Packer fans loved him then, even if they suspected he had a screw loose.  Now, however, those same fans find themselves on the other side of the glass.  They wish Favre would just quit, because they don’t want to have to root against him.  But don’t they realize that this guy doesn’t know the meaning of the word quit?  How did he scramble free of all those certain sacks?  How did he make all those broken plays into touchdowns?  Because he doesn’t know how to give in.  And that’s why he’s pondering a return now, because his ego and need to prove himself won’t allow him to just let bygones be bygones.  He has to show the ones who slighted him, the same way he spent all those years sticking it to the people who said he would never be an NFL quarterback.  Favre hasn’t changed a bit since he entered the league, except to become more of what he was.  And, physically, less.

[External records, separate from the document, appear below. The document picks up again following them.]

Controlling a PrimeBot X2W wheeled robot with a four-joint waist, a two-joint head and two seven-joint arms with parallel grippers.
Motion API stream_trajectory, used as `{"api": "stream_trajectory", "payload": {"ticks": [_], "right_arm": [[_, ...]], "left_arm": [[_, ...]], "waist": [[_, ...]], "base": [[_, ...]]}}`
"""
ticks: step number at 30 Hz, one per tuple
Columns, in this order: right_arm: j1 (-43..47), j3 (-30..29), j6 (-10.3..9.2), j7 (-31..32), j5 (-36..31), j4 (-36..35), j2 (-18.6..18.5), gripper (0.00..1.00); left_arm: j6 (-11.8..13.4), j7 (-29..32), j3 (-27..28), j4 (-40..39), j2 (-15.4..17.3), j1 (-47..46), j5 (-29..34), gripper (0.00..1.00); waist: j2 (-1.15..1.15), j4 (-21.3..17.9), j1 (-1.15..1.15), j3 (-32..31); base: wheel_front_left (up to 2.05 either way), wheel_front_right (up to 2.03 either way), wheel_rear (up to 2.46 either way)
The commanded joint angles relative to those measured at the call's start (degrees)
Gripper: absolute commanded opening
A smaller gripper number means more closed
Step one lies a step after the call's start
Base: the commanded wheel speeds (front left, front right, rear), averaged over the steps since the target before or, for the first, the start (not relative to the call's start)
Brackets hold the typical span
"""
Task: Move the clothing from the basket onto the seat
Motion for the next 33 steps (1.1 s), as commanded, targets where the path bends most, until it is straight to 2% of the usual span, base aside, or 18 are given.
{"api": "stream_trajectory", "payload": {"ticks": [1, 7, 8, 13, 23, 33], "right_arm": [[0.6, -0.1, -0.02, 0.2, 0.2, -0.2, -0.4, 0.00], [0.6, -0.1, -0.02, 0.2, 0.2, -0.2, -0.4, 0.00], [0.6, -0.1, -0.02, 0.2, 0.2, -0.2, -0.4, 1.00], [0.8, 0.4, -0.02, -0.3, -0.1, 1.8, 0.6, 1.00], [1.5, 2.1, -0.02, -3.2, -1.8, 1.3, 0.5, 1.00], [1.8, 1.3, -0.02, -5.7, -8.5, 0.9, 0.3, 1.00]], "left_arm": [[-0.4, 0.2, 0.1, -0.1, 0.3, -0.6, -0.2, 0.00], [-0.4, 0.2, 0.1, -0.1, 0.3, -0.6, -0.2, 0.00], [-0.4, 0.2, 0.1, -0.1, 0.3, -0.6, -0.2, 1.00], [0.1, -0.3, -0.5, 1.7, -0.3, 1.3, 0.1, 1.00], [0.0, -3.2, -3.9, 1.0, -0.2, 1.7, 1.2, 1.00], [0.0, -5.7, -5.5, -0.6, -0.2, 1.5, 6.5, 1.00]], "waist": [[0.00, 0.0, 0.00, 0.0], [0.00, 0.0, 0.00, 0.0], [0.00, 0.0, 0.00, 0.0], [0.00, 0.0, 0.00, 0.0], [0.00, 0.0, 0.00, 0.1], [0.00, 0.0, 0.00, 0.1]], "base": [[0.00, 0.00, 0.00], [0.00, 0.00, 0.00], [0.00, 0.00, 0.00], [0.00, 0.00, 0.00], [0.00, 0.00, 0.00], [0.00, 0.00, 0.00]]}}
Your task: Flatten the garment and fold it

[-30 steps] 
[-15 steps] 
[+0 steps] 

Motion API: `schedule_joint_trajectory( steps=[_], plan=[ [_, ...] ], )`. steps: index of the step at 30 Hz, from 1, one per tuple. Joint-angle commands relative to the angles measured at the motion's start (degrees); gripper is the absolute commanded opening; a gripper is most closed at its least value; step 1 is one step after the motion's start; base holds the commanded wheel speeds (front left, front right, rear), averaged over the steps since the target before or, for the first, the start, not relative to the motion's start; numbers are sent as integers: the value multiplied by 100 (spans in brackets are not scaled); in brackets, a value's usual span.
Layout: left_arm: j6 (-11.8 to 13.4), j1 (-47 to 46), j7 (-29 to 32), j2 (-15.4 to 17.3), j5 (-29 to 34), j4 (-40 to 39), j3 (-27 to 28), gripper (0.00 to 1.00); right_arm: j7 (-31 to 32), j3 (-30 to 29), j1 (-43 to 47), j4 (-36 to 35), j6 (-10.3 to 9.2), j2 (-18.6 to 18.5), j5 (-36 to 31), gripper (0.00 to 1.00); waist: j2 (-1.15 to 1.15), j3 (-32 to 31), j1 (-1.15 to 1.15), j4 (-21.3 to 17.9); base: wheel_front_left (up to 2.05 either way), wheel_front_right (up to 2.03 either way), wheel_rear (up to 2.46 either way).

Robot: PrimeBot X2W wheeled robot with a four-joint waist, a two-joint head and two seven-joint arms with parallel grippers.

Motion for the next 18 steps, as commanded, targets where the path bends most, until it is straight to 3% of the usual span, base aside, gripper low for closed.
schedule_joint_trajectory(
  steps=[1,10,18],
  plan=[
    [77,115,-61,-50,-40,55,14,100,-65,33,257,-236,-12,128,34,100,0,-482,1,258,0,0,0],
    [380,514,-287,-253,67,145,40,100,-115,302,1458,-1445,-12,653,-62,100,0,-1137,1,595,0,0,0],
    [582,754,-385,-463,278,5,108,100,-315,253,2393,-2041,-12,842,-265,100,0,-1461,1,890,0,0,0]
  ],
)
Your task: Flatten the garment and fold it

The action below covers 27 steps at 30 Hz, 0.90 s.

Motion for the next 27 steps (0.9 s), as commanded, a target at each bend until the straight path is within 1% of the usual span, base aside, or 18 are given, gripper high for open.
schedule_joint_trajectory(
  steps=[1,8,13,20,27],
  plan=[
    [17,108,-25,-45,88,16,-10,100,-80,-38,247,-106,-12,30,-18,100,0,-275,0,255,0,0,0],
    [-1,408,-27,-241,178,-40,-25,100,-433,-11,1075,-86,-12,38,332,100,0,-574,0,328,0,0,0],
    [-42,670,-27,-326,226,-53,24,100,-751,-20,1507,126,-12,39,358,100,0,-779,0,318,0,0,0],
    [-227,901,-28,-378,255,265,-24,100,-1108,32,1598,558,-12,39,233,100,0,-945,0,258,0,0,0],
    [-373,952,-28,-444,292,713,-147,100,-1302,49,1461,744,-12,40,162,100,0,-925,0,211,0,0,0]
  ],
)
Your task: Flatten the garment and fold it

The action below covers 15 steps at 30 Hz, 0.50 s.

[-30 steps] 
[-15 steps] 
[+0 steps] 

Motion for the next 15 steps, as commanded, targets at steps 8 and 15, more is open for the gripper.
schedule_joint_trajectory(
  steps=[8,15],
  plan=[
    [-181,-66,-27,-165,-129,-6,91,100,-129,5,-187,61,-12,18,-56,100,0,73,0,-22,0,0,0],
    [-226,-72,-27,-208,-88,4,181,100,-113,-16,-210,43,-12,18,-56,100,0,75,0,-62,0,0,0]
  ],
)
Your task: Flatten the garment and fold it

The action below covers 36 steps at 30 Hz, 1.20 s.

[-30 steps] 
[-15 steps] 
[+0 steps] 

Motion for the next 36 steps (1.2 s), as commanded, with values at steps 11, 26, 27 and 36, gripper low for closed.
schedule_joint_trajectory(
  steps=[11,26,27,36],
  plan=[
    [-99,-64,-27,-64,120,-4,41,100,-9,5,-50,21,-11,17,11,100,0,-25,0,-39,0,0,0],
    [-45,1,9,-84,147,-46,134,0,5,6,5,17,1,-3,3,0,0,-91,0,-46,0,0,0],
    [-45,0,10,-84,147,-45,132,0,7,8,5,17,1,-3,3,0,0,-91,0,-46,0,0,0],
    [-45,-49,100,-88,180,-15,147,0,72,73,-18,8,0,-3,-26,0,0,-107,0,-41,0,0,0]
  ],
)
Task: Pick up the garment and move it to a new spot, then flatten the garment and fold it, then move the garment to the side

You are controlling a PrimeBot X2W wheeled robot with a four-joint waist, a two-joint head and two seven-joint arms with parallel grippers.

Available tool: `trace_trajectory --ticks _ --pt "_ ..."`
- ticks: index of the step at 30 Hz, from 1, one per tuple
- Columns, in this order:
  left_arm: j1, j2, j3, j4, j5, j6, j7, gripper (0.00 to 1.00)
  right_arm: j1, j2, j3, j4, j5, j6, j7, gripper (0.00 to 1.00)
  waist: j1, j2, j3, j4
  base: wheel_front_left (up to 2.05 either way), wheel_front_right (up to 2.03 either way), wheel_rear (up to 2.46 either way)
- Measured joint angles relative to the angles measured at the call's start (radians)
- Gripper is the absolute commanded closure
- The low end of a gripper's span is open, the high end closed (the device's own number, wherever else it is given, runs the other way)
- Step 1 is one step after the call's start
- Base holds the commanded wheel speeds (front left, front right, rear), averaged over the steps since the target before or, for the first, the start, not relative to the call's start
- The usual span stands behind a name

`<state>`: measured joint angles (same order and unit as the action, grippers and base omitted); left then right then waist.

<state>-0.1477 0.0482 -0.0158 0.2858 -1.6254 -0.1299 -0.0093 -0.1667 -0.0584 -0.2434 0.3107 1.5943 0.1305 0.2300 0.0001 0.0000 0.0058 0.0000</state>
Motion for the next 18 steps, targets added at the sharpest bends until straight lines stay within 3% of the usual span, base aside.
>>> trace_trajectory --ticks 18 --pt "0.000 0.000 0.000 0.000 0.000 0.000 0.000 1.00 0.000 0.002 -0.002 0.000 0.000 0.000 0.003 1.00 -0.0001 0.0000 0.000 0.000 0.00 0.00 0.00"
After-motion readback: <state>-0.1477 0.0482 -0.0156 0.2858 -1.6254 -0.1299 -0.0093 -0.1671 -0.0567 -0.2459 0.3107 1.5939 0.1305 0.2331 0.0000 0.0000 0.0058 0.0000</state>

So, Packer fans will just have to endure the unendurable – the sight of their beloved #4 suiting up for their second-most-hated rivals.  They will have to boo him.  They will have to cheer when, this time, he doesn’t escape the sack.  They will have to high-five each other when he throws one of his signature interceptions, to a defender wearing green and gold.  They may even have to pity him a little, if it turns out that he’s lost more than he or the Vikings think.